(Stored items from a collection)
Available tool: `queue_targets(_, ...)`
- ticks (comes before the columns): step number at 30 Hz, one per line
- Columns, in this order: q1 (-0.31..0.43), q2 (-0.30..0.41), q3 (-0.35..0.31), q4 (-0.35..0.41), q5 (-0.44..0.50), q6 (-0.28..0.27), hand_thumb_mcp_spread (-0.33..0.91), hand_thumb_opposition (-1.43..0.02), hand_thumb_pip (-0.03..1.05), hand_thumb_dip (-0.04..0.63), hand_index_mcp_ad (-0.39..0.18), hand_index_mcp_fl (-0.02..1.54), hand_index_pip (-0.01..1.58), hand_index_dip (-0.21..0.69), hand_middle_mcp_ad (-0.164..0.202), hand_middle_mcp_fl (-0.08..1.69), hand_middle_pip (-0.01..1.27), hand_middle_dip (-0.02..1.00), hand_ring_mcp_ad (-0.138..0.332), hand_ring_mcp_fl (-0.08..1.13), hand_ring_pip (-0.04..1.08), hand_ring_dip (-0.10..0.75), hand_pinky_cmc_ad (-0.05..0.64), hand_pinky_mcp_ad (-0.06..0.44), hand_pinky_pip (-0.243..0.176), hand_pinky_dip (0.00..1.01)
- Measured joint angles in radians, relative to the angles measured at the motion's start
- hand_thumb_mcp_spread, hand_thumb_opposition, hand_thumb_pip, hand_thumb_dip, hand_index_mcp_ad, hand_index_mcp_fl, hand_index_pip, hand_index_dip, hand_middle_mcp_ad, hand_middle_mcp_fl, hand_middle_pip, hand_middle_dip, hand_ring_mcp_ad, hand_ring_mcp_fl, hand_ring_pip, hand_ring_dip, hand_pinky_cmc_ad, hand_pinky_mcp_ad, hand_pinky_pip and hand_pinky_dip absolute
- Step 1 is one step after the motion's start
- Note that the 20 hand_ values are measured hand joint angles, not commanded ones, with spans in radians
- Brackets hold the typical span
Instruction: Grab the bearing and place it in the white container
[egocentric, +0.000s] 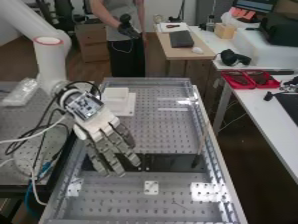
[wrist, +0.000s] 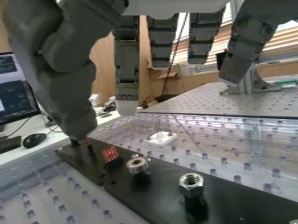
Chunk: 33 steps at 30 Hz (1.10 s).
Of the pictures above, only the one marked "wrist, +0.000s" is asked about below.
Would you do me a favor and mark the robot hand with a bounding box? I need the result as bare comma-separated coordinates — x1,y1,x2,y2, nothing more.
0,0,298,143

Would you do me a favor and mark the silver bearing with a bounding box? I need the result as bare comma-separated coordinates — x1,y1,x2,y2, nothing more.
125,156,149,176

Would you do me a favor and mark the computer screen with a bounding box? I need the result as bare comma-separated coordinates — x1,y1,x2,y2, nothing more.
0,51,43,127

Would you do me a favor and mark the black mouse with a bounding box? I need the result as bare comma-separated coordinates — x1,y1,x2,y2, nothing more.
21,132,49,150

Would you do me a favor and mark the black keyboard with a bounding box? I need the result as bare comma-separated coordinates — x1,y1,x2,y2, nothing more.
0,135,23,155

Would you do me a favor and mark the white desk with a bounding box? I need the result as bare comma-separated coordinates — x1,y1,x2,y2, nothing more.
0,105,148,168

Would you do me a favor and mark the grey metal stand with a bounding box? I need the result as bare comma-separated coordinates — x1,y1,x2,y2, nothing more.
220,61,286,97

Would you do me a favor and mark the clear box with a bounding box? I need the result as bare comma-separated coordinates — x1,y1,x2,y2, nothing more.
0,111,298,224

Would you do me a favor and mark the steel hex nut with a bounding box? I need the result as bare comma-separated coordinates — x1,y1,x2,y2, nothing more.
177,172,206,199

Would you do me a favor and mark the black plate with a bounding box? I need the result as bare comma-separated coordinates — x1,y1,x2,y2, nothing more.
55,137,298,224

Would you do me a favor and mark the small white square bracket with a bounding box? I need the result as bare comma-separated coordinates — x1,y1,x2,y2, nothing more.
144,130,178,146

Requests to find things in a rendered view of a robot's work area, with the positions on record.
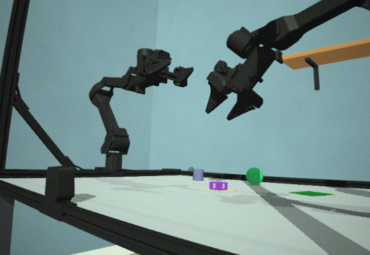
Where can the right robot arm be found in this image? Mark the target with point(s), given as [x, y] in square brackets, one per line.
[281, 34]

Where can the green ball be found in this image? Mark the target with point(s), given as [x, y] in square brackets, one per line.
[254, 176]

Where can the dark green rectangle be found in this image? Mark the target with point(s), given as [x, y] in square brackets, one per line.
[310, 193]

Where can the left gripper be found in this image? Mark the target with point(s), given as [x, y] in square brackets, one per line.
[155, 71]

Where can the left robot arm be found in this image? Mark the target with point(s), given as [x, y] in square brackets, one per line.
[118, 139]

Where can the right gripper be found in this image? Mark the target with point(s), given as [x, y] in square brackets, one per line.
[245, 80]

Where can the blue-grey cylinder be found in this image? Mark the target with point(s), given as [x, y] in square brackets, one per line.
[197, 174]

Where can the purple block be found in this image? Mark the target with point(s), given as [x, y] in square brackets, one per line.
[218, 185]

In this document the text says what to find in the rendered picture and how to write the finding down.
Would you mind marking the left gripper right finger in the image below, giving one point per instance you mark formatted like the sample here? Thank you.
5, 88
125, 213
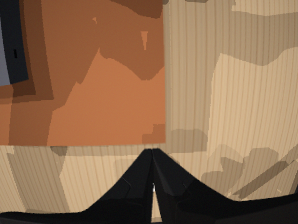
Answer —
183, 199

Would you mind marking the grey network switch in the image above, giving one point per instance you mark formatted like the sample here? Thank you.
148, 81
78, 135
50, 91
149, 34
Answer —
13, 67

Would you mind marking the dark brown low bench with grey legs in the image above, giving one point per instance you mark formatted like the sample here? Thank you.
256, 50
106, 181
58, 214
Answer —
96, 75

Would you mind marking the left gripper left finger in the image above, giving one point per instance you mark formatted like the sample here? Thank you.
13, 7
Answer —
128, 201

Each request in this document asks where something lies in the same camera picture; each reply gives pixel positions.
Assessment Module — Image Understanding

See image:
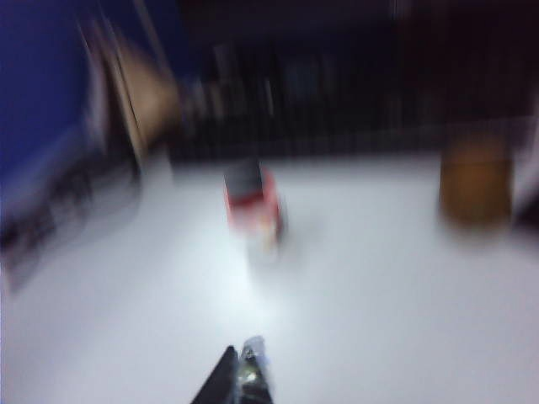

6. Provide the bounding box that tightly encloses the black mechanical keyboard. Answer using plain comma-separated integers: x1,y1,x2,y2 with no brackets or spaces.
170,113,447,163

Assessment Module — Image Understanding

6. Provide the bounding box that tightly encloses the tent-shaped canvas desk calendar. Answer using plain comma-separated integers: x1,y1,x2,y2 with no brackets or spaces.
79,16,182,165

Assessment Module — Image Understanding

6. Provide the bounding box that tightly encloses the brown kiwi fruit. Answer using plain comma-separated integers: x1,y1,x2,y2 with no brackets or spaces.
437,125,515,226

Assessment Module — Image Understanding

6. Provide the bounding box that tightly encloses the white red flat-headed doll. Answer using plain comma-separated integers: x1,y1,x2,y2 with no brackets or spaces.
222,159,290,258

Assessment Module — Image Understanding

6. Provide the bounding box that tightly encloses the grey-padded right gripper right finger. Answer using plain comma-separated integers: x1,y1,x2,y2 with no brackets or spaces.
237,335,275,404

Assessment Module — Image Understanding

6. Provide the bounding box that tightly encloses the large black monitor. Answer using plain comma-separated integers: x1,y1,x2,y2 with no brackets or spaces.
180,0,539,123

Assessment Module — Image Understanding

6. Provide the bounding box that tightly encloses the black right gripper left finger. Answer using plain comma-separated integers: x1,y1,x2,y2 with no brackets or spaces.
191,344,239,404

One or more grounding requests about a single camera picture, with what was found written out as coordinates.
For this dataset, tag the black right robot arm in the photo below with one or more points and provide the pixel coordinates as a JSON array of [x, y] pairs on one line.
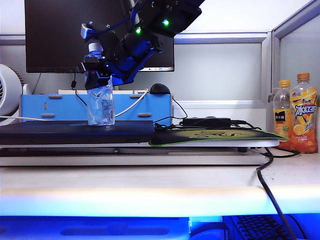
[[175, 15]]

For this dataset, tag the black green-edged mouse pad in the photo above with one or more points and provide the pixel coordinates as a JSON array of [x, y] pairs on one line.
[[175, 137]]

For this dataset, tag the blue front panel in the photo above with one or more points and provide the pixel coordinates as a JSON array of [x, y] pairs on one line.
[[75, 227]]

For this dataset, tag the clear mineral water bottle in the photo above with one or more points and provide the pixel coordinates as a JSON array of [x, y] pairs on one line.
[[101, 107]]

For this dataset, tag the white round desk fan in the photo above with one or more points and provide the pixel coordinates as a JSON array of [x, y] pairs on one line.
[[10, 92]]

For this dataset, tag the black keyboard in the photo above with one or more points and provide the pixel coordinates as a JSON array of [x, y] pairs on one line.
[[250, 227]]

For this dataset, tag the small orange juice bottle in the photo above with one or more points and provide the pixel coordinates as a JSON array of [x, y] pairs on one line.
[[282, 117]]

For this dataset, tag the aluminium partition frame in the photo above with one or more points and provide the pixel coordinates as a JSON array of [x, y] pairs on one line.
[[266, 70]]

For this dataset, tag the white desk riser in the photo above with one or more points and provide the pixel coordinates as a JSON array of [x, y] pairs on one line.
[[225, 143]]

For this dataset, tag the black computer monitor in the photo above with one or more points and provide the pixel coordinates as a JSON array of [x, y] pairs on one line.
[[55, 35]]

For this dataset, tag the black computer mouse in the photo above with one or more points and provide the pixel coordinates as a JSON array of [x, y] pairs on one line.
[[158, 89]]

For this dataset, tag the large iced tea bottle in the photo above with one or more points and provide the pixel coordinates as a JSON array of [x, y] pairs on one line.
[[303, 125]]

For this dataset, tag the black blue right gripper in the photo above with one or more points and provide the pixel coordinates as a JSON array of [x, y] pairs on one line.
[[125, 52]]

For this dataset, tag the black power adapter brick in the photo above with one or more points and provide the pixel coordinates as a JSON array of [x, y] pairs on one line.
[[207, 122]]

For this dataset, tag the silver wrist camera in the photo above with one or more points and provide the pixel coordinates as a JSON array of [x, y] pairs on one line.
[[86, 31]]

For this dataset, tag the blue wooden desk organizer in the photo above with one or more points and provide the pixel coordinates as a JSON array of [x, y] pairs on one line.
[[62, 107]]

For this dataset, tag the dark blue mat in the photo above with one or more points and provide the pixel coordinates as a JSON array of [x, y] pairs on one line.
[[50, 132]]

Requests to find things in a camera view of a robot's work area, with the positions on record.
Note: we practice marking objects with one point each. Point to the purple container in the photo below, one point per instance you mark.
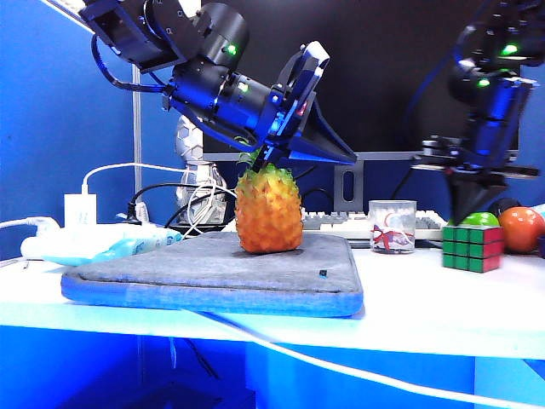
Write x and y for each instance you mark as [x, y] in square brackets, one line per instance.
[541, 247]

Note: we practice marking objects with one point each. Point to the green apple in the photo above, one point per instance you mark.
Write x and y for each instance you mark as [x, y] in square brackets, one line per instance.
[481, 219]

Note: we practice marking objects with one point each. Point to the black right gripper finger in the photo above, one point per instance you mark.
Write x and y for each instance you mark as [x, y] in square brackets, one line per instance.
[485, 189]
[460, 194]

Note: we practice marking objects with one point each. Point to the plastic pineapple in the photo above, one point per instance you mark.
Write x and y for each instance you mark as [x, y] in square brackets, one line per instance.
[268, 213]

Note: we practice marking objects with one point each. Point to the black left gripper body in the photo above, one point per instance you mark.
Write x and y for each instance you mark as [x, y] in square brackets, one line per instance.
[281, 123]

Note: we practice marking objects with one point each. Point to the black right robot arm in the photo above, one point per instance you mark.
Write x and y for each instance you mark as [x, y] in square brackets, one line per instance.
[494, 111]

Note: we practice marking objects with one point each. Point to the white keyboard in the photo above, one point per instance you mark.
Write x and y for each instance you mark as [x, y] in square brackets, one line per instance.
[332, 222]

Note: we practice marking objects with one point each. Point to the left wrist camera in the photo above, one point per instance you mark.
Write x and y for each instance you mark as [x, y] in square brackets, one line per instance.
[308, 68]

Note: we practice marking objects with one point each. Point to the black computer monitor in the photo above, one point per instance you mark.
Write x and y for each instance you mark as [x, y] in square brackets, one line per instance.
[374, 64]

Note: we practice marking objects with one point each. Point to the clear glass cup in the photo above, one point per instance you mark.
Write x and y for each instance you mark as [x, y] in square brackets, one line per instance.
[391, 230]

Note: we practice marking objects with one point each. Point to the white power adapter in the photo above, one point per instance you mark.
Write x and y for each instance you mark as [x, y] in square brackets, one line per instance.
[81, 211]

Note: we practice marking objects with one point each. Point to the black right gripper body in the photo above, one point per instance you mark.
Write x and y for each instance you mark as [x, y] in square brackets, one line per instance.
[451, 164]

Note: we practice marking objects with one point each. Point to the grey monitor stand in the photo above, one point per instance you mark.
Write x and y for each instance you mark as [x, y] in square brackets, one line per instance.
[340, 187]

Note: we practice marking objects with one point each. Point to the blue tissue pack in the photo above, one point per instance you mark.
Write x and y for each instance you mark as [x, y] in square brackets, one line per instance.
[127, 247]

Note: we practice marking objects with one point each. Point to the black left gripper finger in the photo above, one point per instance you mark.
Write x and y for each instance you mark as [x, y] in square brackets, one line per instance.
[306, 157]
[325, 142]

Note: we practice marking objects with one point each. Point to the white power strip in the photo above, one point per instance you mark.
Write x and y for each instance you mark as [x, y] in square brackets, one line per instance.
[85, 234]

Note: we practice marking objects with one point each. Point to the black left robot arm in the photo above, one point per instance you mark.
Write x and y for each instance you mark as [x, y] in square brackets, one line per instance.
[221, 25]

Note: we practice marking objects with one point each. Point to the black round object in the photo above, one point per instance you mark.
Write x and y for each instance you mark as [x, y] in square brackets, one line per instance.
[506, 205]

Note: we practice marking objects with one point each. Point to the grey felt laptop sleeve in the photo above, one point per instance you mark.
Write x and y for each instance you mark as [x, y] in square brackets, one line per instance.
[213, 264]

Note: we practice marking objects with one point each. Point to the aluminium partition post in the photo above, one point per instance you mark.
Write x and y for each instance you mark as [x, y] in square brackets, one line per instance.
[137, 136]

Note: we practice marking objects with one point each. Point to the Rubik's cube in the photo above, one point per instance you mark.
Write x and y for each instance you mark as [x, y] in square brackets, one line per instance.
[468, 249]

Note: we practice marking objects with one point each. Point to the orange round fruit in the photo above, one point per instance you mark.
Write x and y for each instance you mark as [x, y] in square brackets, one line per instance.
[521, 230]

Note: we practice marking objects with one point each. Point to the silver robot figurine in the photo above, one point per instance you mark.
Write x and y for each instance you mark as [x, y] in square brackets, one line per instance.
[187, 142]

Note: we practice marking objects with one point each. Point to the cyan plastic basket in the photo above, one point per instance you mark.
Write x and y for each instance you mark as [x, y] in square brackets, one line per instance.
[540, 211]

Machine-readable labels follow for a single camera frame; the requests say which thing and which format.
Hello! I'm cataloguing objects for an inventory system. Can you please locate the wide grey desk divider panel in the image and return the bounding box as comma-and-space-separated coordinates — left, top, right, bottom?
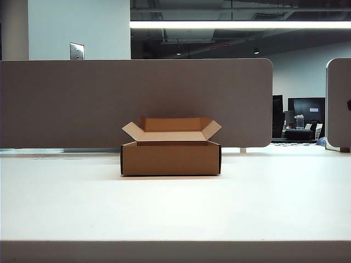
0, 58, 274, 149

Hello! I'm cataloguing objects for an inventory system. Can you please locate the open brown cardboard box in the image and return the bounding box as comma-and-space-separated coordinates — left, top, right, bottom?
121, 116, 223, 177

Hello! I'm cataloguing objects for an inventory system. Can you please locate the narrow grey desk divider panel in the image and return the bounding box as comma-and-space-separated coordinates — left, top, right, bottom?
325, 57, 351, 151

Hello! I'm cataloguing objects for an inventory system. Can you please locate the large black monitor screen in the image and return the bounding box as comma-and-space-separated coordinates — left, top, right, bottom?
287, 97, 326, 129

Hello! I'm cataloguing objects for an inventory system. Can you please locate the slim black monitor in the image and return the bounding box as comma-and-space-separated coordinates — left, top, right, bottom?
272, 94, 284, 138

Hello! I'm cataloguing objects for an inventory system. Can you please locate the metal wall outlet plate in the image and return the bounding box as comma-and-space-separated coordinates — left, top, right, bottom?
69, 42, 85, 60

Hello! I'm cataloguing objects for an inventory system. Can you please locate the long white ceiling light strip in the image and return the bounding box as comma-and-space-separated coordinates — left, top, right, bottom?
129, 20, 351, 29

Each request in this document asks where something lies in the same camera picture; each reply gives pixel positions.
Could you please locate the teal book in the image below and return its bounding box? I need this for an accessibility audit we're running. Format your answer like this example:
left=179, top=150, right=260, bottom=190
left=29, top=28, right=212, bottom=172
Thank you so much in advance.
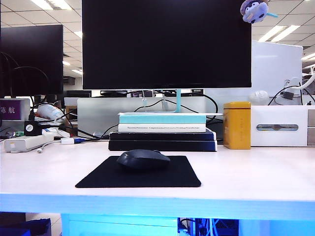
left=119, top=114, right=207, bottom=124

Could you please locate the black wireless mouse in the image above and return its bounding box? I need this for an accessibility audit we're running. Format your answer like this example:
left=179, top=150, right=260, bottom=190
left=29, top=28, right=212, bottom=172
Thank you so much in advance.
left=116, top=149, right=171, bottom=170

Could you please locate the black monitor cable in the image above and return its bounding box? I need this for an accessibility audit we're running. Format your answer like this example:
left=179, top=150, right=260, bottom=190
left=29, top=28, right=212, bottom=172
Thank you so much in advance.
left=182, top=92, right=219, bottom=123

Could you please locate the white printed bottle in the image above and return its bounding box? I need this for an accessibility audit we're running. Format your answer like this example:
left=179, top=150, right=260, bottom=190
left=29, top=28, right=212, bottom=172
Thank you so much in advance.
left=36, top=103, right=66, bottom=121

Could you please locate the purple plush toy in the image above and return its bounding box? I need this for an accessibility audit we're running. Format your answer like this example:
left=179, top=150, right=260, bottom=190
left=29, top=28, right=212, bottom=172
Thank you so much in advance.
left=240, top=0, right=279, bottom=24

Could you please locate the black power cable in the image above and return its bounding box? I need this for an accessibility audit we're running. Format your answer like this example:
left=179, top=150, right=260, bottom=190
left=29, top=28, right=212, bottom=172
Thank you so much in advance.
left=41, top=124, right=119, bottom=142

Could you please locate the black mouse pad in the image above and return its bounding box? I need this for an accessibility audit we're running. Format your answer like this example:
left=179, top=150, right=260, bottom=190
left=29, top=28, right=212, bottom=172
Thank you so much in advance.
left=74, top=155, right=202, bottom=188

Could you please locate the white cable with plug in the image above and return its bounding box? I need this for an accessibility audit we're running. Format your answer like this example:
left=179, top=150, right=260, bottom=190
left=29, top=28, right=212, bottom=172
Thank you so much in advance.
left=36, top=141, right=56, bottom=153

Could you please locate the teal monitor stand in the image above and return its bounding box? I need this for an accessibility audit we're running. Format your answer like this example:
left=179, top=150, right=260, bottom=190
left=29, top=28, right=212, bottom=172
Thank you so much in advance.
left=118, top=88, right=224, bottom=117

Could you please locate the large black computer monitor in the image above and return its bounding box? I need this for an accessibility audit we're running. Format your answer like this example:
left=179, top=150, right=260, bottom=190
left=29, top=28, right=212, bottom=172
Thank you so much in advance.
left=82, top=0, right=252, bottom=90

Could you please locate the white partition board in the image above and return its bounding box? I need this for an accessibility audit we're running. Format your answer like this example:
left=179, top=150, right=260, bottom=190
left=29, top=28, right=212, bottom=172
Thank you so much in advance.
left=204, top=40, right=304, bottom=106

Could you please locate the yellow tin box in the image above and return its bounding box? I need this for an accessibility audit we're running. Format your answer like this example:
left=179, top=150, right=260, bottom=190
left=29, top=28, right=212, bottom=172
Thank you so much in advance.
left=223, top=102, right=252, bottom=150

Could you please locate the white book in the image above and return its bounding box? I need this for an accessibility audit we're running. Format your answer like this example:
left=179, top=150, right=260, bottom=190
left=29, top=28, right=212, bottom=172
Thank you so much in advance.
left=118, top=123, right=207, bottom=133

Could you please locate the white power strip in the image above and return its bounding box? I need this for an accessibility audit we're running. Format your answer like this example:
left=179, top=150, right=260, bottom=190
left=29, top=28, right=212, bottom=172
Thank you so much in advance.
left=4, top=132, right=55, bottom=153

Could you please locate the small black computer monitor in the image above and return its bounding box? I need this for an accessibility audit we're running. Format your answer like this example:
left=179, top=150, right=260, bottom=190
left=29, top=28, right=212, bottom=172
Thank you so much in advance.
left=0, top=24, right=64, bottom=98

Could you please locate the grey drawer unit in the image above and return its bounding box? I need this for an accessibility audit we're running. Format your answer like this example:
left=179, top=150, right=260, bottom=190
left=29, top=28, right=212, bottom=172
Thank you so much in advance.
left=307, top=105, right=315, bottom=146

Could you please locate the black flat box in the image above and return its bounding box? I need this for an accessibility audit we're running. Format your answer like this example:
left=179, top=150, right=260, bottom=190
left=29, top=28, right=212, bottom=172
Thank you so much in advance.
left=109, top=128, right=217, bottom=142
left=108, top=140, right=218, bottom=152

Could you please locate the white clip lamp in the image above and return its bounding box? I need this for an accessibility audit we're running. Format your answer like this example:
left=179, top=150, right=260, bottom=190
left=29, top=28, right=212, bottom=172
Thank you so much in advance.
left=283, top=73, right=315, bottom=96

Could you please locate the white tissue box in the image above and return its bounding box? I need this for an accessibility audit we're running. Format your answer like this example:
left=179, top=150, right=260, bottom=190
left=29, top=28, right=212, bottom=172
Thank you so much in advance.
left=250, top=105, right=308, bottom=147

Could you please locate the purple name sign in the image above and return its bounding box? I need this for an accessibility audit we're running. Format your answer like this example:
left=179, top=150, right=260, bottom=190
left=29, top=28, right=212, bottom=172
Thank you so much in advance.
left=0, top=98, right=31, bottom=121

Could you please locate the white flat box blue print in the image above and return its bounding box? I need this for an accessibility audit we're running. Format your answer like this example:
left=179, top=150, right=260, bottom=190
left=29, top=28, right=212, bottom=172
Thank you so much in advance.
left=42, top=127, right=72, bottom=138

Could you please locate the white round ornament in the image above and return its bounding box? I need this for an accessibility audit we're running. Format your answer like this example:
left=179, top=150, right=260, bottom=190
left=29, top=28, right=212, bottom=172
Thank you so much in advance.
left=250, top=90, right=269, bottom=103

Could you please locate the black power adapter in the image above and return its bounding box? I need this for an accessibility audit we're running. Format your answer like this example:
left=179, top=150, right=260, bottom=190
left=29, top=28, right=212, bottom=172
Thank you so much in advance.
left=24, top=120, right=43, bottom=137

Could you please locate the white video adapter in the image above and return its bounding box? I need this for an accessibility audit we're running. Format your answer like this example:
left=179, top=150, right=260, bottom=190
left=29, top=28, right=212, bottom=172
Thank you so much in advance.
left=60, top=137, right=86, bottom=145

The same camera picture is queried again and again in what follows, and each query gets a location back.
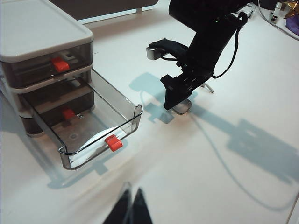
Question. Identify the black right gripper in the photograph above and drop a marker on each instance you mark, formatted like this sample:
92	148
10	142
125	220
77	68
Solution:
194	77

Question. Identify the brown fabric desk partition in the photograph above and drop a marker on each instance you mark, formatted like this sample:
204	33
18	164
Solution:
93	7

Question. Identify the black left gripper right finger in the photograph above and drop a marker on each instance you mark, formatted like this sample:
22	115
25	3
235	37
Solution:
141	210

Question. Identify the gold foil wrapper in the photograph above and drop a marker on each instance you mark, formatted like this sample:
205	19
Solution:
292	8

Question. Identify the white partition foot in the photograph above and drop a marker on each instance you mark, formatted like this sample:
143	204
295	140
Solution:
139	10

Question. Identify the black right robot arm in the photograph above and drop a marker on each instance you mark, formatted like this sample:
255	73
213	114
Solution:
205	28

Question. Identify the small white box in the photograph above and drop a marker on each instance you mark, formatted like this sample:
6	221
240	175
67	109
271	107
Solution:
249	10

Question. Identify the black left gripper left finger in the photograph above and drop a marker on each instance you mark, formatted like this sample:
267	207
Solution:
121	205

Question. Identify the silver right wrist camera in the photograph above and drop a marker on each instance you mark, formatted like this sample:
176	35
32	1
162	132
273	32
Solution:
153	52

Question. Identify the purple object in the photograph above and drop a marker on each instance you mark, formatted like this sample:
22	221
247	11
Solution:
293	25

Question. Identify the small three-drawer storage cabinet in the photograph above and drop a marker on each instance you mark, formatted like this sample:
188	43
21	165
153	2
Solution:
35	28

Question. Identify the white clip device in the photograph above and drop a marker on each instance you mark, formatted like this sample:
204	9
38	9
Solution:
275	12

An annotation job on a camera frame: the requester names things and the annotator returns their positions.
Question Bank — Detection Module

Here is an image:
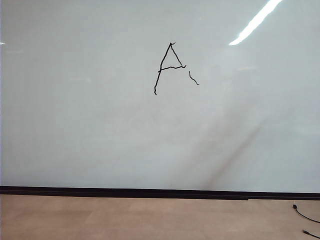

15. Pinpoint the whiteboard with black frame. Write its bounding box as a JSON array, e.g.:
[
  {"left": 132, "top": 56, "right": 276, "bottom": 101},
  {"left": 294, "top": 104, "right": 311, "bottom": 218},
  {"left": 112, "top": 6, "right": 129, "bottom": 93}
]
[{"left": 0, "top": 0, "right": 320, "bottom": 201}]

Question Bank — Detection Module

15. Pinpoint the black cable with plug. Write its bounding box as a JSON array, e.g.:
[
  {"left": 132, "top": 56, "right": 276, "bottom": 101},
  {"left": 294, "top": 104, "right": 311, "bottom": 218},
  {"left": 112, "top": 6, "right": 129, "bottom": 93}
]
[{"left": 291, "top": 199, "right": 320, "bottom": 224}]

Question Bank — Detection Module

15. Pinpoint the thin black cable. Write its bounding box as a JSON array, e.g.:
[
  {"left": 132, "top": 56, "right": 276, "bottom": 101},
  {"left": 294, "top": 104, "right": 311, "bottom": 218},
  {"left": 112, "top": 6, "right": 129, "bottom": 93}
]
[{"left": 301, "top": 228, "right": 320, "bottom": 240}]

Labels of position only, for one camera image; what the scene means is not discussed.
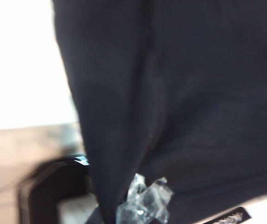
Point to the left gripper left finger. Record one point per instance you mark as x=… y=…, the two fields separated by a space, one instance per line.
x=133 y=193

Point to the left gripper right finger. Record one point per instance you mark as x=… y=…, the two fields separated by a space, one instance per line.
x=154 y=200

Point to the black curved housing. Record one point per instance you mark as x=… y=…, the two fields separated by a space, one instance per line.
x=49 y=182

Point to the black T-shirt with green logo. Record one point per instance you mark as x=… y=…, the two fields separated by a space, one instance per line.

Prompt |
Whenever the string "joint" occurs in a line of the entries above, copy that line.

Reply to the task |
- Measured joint angles in radians, relative to the angles measured at the motion's start
- Note that the 20 hand_ values are measured hand joint angles, not commanded ones, with spans in radians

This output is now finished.